I, however, am classically Dom DeLuise-ish and have accepted I will die alone and deservedly so.
Those of us who live under the poverty level typically cash in their chips around 65 or so, even younger if you’re a minority. Chances are many of us are so busy trying to live in the present that even thinking about down the road is an utterly useless task. If we are lucky, hopefully someone will come forward and pay the funeral director the city has tasked with handling our body a couple of hundred bucks for a cremation, the ashes left to be thrown in the garbage can and the fact we were ever here completely forgotten by history.

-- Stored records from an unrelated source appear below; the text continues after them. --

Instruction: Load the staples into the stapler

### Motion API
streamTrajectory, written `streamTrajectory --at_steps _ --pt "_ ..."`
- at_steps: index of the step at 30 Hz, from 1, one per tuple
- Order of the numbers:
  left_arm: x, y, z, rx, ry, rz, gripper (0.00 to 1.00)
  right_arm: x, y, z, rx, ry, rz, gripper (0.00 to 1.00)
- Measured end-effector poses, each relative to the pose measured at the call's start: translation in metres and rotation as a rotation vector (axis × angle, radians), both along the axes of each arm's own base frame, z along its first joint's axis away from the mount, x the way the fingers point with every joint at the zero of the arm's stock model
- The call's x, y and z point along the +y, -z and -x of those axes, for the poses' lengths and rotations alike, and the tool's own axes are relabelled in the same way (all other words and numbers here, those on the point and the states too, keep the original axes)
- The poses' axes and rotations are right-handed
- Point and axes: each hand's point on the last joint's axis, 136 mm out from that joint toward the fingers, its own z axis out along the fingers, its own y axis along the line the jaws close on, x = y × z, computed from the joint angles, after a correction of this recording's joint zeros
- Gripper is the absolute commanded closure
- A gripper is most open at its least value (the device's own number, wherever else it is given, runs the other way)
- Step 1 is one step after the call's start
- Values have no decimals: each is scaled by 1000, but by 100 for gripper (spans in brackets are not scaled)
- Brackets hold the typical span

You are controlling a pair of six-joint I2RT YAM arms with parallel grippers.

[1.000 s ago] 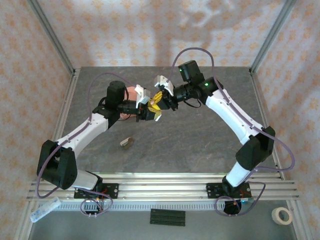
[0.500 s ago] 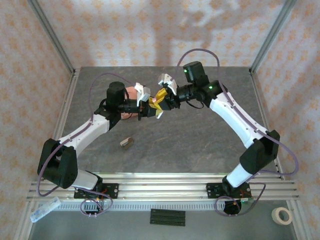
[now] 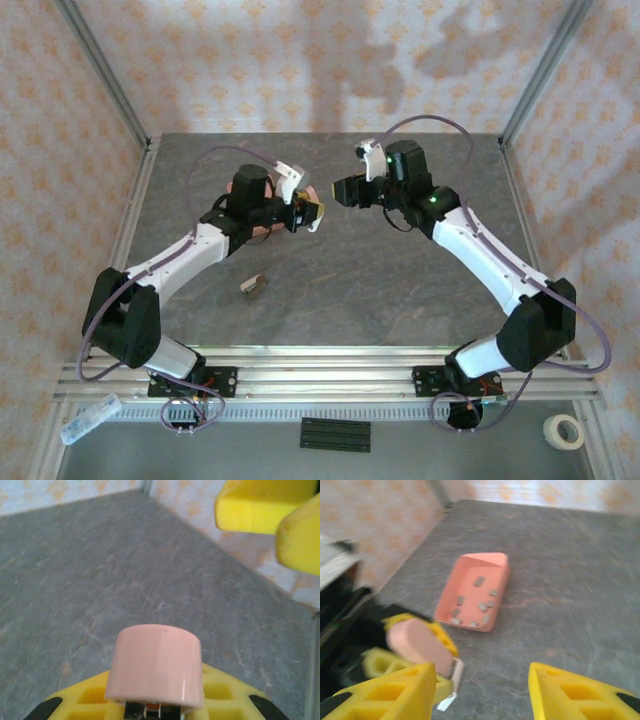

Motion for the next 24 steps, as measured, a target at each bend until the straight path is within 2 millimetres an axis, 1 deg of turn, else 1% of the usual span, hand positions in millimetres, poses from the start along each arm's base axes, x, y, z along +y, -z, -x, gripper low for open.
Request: streamTrajectory --at_steps 3,7,9,12,14,16,20,24 --pt "-6 21 3 81 -94 -57 100 -19 31 -6 113 169 0 50" --pt "-9 55 6 218 -230 -118 100 -41 71 -6 223 346 4 53" --pt "-9 74 8 284 -296 -159 100 -57 95 -1 281 456 6 53" --pt "-10 95 13 357 -372 -215 100 -79 124 12 352 592 13 53" --pt "-13 103 15 395 -416 -242 100 -89 132 17 373 649 7 53" --pt "-16 109 13 428 -461 -262 100 -95 131 21 372 686 -10 53" --pt "-23 118 0 476 -536 -288 100 -108 122 29 344 743 -49 52" --pt "-26 133 -12 512 -585 -328 100 -117 124 35 340 787 -63 52"
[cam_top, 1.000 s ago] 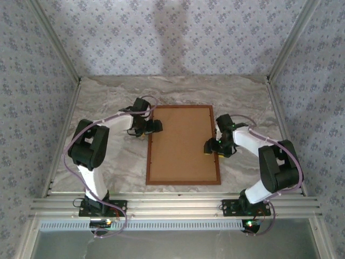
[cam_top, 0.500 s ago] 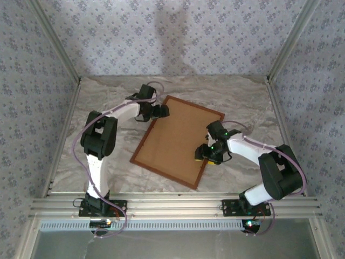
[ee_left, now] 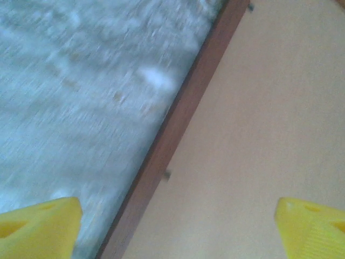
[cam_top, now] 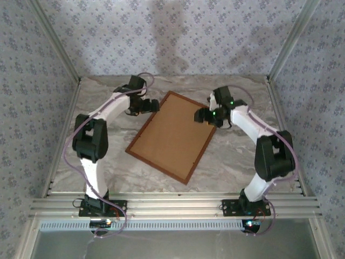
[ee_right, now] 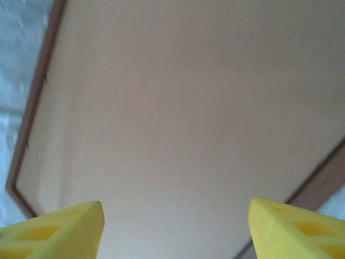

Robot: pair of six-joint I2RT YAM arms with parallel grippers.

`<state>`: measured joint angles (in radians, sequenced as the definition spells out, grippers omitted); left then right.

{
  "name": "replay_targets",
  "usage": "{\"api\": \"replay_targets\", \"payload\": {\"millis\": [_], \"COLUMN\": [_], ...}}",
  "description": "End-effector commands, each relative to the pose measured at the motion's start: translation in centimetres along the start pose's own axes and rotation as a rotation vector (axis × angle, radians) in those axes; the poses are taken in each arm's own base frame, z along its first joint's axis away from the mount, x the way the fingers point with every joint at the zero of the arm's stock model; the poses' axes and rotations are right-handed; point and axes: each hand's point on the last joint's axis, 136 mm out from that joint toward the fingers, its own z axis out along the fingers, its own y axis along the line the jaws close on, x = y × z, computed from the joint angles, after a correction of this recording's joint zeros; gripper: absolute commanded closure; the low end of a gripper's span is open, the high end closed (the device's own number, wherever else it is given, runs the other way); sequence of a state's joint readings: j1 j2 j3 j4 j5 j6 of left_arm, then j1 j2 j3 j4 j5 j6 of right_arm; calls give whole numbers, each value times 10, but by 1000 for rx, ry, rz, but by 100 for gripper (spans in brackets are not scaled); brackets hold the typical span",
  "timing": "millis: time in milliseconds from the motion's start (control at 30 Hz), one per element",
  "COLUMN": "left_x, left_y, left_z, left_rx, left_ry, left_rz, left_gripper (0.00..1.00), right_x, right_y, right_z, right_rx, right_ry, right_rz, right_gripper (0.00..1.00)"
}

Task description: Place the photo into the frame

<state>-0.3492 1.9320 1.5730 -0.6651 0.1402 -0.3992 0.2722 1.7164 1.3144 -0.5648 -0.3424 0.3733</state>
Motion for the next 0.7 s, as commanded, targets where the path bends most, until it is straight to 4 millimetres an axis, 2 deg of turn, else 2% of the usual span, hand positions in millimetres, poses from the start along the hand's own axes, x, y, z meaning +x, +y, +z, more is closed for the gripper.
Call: {"api": "replay_targets", "payload": {"millis": [0, 167, 233, 300, 500, 667], "left_x": [42, 98, 118, 139, 183, 187], "left_y": [7, 13, 13, 18, 19, 15], "left_z": [-40, -61, -65, -68, -56, -36], "left_rx": [-36, -45, -45, -53, 14, 60], "left_ry": [60, 97, 107, 131, 205, 197], "left_rz": [-53, -166, -197, -229, -325, -358], "left_gripper": [2, 1, 1, 1, 1, 1], "right_x": [-28, -80, -94, -107, -127, -121], "right_y": [-20, -46, -56, -70, -95, -98], "right_z": [7, 22, 31, 41, 71, 95], "right_rx": [62, 115, 124, 138, 140, 59], "right_ry": [29, 13, 1, 3, 26, 65], "right_rz": [-39, -47, -37, -20, -15, 25], "right_gripper": [24, 15, 10, 0, 0, 0]}}
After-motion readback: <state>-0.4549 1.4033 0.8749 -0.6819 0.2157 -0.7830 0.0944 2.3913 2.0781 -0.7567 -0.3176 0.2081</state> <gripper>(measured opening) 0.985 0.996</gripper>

But, as bleak as all this sounds, don’t cry for me Oklahoma City—I am truly one of the lucky ones. At least I have a warm-ish home and enough food to get by until the next freelance check. There are many in the Metro, however, who don’t even have that. In Oklahoma City, there are so many homeless people, so many sick and infirmed living on barely any SSI, and families with children living out of their car—so many people are living far worse lives than I do and, in that respect, I consider myself absolutely blessed by the right hand of God himself and thank Him everyday for the blessings I do have. We all should.
It can always be worse.
As a matter of fact, the only thing that I honestly, truly worry about is this here decade-old laptop, the thing that I write all of these wholly hilarious TLO lamentations on, finally going the way of the Univac. Then I will truly be screwed but, you know, I’m sure I’ll cockroach my way out of that somehow too. ¡Cómpralo Ya!